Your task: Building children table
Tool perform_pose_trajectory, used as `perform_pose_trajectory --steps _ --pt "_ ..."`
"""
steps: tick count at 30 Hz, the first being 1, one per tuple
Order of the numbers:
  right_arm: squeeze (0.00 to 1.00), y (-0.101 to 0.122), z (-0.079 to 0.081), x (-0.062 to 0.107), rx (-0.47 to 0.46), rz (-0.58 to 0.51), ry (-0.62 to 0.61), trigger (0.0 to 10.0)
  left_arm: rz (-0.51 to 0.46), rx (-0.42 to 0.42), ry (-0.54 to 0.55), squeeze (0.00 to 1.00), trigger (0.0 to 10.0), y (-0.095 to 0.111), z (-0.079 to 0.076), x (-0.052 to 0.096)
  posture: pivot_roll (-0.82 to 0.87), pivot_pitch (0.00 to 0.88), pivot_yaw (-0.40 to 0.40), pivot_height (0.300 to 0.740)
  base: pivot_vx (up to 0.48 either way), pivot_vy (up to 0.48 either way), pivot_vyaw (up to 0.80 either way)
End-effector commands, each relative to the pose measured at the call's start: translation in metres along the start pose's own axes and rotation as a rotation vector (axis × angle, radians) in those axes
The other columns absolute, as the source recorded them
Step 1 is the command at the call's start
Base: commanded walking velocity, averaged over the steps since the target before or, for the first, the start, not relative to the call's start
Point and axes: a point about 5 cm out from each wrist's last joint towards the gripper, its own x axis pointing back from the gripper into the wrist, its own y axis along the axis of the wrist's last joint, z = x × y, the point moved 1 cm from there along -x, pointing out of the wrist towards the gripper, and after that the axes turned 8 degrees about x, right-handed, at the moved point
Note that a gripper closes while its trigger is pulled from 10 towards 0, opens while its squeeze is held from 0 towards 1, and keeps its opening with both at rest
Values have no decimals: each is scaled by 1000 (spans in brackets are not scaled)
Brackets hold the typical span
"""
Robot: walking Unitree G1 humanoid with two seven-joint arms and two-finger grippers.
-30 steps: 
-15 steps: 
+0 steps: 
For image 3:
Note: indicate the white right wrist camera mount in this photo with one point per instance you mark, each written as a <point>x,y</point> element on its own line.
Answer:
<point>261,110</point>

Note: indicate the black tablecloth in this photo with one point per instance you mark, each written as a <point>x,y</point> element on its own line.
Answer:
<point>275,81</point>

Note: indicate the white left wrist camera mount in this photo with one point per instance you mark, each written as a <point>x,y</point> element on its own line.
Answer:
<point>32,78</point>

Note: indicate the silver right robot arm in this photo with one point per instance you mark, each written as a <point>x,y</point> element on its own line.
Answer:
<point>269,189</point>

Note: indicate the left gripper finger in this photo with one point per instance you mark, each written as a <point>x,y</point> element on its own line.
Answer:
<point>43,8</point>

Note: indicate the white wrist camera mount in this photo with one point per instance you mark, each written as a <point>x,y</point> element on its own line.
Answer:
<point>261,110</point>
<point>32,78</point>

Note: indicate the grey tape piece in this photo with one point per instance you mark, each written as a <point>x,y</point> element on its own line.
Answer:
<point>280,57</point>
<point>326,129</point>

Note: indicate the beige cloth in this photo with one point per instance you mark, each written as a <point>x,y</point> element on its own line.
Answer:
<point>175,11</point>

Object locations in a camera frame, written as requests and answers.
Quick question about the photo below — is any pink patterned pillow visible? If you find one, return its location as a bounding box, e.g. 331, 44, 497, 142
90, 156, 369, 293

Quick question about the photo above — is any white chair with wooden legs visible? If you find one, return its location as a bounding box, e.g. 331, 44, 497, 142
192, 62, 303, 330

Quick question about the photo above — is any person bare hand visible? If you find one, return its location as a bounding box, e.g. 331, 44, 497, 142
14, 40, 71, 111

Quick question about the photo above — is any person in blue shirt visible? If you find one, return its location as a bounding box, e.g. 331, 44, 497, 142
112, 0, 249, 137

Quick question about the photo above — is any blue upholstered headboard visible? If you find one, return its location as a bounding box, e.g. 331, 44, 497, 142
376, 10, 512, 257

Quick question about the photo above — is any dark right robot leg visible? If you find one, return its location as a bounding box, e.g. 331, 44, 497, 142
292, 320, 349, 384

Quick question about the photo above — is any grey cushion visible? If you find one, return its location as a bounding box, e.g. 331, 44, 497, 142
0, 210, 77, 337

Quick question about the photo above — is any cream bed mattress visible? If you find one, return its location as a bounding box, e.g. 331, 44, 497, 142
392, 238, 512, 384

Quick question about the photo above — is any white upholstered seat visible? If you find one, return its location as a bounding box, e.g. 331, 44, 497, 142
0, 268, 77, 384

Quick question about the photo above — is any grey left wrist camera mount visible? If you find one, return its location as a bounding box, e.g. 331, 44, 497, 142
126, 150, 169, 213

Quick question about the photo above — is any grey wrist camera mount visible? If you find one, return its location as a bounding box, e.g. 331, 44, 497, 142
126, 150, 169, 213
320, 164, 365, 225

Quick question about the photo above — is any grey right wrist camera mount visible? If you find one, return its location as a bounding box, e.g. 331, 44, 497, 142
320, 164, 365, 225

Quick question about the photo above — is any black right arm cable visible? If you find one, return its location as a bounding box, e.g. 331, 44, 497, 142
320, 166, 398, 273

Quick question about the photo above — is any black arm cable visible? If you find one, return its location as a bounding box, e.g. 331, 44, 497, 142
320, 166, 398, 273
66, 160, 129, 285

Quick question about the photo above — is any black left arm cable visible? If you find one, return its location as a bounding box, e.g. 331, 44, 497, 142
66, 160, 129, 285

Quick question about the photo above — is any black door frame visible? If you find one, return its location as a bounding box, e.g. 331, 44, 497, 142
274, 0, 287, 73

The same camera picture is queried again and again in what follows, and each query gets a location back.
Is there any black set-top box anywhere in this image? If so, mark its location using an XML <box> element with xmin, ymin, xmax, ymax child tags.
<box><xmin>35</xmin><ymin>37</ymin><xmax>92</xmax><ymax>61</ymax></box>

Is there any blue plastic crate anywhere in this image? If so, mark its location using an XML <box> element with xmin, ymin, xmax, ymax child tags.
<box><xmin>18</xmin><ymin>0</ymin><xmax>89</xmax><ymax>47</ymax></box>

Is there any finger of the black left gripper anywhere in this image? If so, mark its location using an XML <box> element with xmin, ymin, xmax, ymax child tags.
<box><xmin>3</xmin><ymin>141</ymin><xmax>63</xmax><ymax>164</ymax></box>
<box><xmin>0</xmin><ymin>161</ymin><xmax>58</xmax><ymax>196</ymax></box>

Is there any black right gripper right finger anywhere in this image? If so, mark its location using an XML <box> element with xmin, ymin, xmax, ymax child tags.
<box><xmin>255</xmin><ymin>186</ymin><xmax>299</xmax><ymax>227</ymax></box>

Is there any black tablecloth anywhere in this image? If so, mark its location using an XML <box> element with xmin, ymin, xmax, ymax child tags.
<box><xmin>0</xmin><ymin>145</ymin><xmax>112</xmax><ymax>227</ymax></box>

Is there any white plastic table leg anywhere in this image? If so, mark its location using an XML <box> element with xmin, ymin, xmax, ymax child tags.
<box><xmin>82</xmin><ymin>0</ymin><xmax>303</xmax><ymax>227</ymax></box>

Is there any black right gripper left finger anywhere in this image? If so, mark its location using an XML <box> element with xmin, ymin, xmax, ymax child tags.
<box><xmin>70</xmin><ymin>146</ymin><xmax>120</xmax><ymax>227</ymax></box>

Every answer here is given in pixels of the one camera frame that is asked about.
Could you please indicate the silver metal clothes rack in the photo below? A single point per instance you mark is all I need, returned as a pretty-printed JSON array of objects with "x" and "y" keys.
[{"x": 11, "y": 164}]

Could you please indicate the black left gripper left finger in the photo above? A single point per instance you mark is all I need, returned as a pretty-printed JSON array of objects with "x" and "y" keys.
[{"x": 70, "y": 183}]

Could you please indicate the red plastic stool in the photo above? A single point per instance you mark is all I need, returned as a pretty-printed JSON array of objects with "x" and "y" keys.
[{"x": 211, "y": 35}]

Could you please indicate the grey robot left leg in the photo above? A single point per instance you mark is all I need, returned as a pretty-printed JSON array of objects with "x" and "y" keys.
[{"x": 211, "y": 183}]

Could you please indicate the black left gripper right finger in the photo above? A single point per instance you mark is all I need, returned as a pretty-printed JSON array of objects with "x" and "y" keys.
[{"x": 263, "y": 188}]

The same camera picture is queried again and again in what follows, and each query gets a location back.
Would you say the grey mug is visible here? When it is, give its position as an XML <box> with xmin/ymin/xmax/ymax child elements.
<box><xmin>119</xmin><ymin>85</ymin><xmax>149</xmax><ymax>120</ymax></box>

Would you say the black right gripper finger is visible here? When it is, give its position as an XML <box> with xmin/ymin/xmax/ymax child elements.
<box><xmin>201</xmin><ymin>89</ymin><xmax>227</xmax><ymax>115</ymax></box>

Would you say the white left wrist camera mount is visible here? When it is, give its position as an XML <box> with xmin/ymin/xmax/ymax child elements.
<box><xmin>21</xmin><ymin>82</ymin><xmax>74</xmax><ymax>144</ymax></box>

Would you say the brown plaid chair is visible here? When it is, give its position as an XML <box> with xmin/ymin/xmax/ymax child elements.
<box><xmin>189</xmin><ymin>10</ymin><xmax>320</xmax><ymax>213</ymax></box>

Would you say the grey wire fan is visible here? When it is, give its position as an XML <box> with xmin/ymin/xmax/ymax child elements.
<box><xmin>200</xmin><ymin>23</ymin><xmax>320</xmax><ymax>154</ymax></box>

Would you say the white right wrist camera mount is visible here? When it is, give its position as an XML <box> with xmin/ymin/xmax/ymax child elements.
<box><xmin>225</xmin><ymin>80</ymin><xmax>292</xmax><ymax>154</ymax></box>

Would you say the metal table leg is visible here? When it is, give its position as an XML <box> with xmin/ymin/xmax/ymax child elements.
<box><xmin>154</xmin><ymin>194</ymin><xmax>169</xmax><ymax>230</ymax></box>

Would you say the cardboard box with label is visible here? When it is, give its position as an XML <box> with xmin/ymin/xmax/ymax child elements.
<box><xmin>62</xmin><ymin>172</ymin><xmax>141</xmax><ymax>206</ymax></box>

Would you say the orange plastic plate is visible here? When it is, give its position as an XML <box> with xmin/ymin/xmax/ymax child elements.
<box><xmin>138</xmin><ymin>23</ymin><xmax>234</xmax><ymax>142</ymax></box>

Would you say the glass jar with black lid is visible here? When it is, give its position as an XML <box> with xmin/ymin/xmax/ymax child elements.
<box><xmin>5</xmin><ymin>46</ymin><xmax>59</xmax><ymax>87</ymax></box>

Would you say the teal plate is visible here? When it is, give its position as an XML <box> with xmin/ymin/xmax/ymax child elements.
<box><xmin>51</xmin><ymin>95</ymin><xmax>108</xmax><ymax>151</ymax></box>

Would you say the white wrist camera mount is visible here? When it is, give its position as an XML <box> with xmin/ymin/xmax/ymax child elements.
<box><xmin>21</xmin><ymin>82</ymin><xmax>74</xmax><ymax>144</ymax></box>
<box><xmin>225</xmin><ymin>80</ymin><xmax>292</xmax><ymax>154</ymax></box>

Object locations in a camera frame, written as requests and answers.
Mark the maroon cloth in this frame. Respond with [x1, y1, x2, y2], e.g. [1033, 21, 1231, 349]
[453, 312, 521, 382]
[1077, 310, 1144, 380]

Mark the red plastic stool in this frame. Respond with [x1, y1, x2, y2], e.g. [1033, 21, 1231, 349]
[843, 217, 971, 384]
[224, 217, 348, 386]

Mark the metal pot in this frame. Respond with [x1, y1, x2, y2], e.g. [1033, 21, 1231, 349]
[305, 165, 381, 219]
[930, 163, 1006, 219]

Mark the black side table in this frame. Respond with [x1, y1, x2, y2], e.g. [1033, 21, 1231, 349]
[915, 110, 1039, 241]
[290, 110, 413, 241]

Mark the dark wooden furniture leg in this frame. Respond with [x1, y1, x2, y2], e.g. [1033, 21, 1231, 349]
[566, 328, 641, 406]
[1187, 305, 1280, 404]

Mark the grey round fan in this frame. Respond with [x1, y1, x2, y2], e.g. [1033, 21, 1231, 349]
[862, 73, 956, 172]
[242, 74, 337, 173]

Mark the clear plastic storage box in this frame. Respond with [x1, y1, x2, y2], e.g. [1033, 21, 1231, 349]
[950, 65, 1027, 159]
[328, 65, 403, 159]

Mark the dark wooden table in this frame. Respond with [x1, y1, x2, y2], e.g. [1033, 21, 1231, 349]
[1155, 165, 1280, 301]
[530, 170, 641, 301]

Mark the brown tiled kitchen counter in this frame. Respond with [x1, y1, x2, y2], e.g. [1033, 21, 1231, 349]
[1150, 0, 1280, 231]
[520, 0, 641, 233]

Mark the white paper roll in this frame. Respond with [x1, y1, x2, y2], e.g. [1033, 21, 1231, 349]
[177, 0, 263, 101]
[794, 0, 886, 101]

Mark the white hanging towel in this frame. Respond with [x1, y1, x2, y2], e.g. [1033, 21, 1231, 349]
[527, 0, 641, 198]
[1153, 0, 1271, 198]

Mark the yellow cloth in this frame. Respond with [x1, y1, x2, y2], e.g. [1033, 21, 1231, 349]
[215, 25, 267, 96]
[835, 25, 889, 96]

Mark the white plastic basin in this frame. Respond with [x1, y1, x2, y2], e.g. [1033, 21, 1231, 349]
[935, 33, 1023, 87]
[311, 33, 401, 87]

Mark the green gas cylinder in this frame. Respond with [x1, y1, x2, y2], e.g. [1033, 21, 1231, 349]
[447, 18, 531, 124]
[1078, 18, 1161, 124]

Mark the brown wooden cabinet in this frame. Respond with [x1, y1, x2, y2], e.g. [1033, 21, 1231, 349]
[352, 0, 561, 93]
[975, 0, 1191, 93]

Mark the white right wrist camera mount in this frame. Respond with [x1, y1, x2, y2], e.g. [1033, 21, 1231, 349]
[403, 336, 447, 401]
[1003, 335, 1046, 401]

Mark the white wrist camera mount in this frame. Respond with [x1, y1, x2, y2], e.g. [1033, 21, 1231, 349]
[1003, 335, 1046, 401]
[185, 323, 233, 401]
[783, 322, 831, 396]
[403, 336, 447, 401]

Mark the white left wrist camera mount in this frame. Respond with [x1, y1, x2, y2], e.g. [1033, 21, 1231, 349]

WHAT IS NEEDED:
Scan the material for the string "When". Copy each line where it appears.

TASK SOLUTION:
Would you say the grey mug is visible here? When it is, give its position as an XML <box> with xmin/ymin/xmax/ymax child elements.
Would you say the black right gripper finger is visible here? When it is, give its position as an XML <box> with xmin/ymin/xmax/ymax child elements.
Would you say the white left wrist camera mount is visible here? When it is, give its position as an XML <box> with xmin/ymin/xmax/ymax child elements.
Would you say the brown plaid chair is visible here? When it is, give its position as an XML <box> with xmin/ymin/xmax/ymax child elements.
Would you say the grey wire fan is visible here? When it is, give its position as an XML <box> with xmin/ymin/xmax/ymax child elements.
Would you say the white right wrist camera mount is visible here? When it is, give its position as an XML <box> with xmin/ymin/xmax/ymax child elements.
Would you say the metal table leg is visible here? When it is, give its position as an XML <box> with xmin/ymin/xmax/ymax child elements.
Would you say the cardboard box with label is visible here? When it is, give its position as an XML <box> with xmin/ymin/xmax/ymax child elements.
Would you say the orange plastic plate is visible here? When it is, give its position as an XML <box> with xmin/ymin/xmax/ymax child elements.
Would you say the glass jar with black lid is visible here? When it is, give its position as an XML <box> with xmin/ymin/xmax/ymax child elements.
Would you say the teal plate is visible here? When it is, give its position as an XML <box> with xmin/ymin/xmax/ymax child elements.
Would you say the white wrist camera mount is visible here? When it is, give its position as an XML <box> with xmin/ymin/xmax/ymax child elements.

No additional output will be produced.